◆ WHAT IS BEING ASKED ◆
What lines below include the word "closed"? Copy each one.

Dataset excerpts:
*** Begin section ***

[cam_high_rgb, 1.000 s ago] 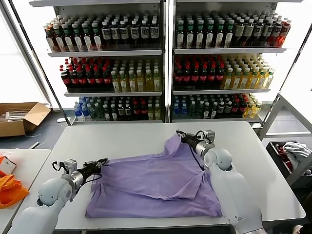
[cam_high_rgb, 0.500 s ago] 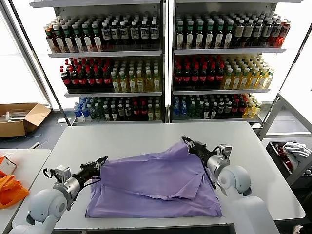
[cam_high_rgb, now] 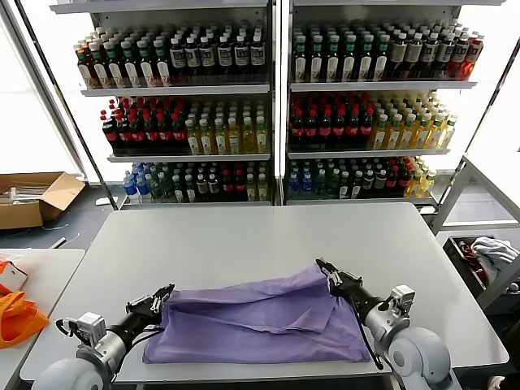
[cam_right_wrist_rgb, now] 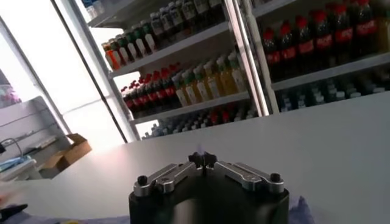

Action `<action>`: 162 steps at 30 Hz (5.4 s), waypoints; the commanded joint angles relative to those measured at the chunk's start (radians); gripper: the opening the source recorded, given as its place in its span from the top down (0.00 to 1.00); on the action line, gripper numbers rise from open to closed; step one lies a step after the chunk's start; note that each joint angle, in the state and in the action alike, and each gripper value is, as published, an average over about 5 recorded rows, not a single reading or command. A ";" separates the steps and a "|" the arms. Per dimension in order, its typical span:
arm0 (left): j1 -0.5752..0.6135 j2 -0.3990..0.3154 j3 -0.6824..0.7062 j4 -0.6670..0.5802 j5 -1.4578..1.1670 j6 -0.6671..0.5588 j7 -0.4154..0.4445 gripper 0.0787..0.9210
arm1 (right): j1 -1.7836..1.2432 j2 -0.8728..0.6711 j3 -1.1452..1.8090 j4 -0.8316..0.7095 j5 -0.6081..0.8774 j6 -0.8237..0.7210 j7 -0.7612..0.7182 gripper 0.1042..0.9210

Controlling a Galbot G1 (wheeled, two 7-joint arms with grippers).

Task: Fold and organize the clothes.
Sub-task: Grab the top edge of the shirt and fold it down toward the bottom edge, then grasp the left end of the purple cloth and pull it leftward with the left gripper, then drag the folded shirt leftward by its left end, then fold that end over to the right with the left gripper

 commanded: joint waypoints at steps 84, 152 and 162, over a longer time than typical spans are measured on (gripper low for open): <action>0.146 -0.275 0.140 -0.021 0.048 -0.087 -0.528 0.71 | -0.427 0.083 0.335 0.095 -0.187 0.626 -0.064 0.12; -0.105 -0.126 0.426 0.013 0.076 -0.041 -0.343 0.96 | -0.477 0.153 0.329 0.185 -0.237 0.591 -0.060 0.12; -0.083 -0.152 0.330 -0.068 0.067 -0.028 -0.339 0.74 | -0.474 0.152 0.314 0.180 -0.235 0.593 -0.061 0.12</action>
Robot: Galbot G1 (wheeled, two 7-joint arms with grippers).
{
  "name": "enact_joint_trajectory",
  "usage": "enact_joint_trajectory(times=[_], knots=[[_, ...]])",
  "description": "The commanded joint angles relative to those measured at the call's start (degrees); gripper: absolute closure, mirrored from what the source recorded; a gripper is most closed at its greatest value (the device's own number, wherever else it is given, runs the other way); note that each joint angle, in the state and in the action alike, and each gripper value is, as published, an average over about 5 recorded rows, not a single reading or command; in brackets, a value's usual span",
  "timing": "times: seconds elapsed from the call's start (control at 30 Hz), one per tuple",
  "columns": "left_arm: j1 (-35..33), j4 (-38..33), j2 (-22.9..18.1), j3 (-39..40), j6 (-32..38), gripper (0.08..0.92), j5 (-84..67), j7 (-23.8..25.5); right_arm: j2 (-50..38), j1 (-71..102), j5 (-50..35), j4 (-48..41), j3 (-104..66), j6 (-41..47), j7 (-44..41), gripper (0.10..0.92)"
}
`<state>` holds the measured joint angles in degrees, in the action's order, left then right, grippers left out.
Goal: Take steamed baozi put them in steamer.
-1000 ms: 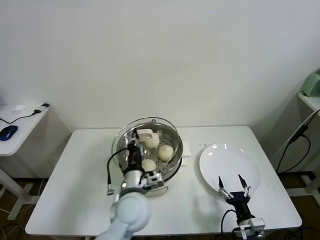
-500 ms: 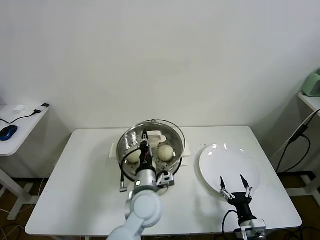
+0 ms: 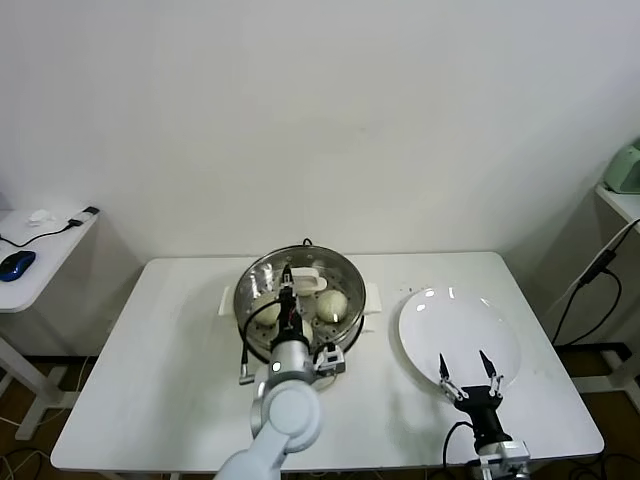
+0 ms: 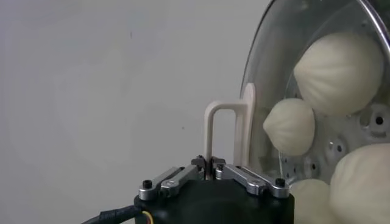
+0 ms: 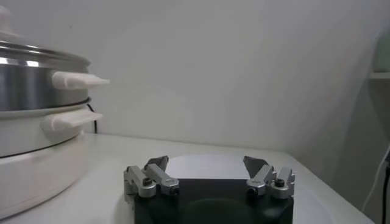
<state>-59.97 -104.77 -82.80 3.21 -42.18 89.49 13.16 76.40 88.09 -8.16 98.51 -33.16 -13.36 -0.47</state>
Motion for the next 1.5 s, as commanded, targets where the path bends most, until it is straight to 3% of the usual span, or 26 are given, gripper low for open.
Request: enact_joint_trajectory(times=[0.03,0.4,0.67,1.03,1.2,1.33,1.5], knots=[[0.3,0.9,0.3,-0.3,-1.1,0.853,0.7,0.2,0.1,0.0,0.2,-0.4,0.0,-0.6,0.0,0.203],[-0.1,1.3,-0.5,-0.2,-0.8,0.826,0.5,-0.1,0.4,-0.1,1.2,-1.0,0.2,-2.3,0.0,0.203],[-0.4,0.2,-0.2,-0.2,-0.4,0.606,0.4,0.2,0.2,-0.3,1.0,-0.4,0.2,-1.7,-0.4,0.203],[-2.0,-7.4,1.4,1.6,-0.3,0.285,-3.6,1.1,0.0,0.0,-2.7,0.2,1.4,0.2,0.1,0.203],[-4.4,-11.7,2.7,1.4,1.1,0.19,-9.6,-0.9,-0.9,0.9,-4.1,0.0,1.6,-2.4,0.2,0.202],[-7.7,-14.4,4.2,-1.6,6.5,0.178,-18.6,-6.3,-2.2,1.9,-4.9,0.1,1.7,-3.8,0.1,0.203],[-13.8,-16.3,4.9,-11.4,24.9,0.177,-38.8,-14.5,-2.6,2.3,-5.8,0.5,1.4,-4.4,0.1,0.202]])
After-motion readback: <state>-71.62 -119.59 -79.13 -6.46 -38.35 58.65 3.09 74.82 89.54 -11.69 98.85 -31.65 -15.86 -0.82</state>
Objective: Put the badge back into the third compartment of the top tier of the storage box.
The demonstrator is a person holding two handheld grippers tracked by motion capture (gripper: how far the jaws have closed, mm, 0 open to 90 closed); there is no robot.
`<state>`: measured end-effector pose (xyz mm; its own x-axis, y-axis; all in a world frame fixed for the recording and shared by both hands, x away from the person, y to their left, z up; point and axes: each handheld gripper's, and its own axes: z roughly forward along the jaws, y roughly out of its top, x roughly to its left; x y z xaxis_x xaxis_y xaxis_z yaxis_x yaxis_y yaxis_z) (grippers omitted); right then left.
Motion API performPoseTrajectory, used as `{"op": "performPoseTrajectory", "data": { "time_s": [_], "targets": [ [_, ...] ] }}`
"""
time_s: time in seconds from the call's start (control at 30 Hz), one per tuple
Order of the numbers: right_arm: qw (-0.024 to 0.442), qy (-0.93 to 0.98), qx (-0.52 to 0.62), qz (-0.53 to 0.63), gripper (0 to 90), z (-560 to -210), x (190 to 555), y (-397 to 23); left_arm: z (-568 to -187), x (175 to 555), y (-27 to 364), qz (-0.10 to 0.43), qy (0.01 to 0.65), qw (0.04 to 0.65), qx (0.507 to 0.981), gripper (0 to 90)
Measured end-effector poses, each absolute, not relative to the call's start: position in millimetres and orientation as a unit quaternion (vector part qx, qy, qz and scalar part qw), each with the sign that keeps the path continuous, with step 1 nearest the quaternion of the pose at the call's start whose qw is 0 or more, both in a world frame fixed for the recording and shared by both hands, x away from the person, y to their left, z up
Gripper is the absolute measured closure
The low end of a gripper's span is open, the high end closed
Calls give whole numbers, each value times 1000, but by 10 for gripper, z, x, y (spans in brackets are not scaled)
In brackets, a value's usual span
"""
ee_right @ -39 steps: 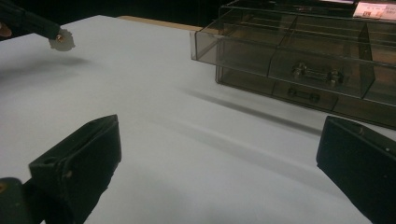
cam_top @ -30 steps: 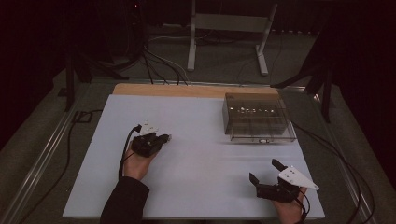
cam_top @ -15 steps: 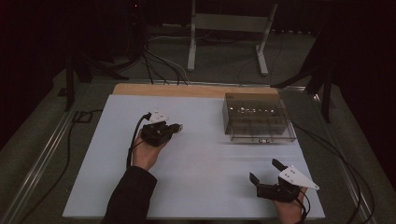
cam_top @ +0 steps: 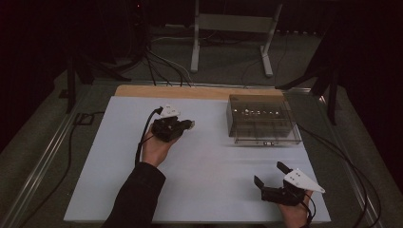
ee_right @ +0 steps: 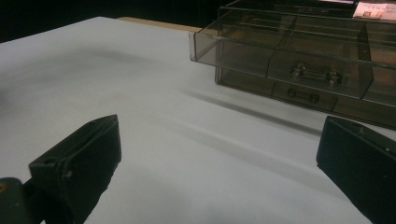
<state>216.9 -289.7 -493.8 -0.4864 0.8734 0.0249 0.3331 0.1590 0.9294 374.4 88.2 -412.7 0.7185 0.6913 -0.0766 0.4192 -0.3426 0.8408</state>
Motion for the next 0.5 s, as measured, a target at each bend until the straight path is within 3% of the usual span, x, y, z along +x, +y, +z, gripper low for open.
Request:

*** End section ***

◆ SOLUTION TO THIS TASK ◆
Action `<action>`: 162 steps at 30 Hz (5.4 s), waypoints; the commanded joint angles relative to those measured at the chunk's start (radians); gripper: the opening the source recorded, given as its place in its span from the top down (0.00 to 1.00); on the action line, gripper numbers rise from open to closed; step one lies a step after the chunk's start; note that each joint angle, in the state and in the action alike, and each gripper value is, as published, an average over about 5 recorded rows, not a single reading or command. A ";" separates the steps and a "|" the arms. Per dimension in order, its typical span:
  "description": "The commanded joint angles relative to those measured at the call's start (degrees); gripper: absolute closure, mirrored from what the source recorded; a gripper is most closed at its greatest value (the device's own number, wherever else it is given, runs the other way); note that each joint angle, in the state and in the action alike, and each gripper value is, as published, an average over about 5 recorded rows, not a single reading or command; in brackets, a value's usual span",
The demonstrator is a person holding two handheld grippers tracked by motion capture (gripper: how far the jaws have closed, mm, 0 open to 90 closed); there is no robot.
The low end of a gripper's span is open, the high end closed

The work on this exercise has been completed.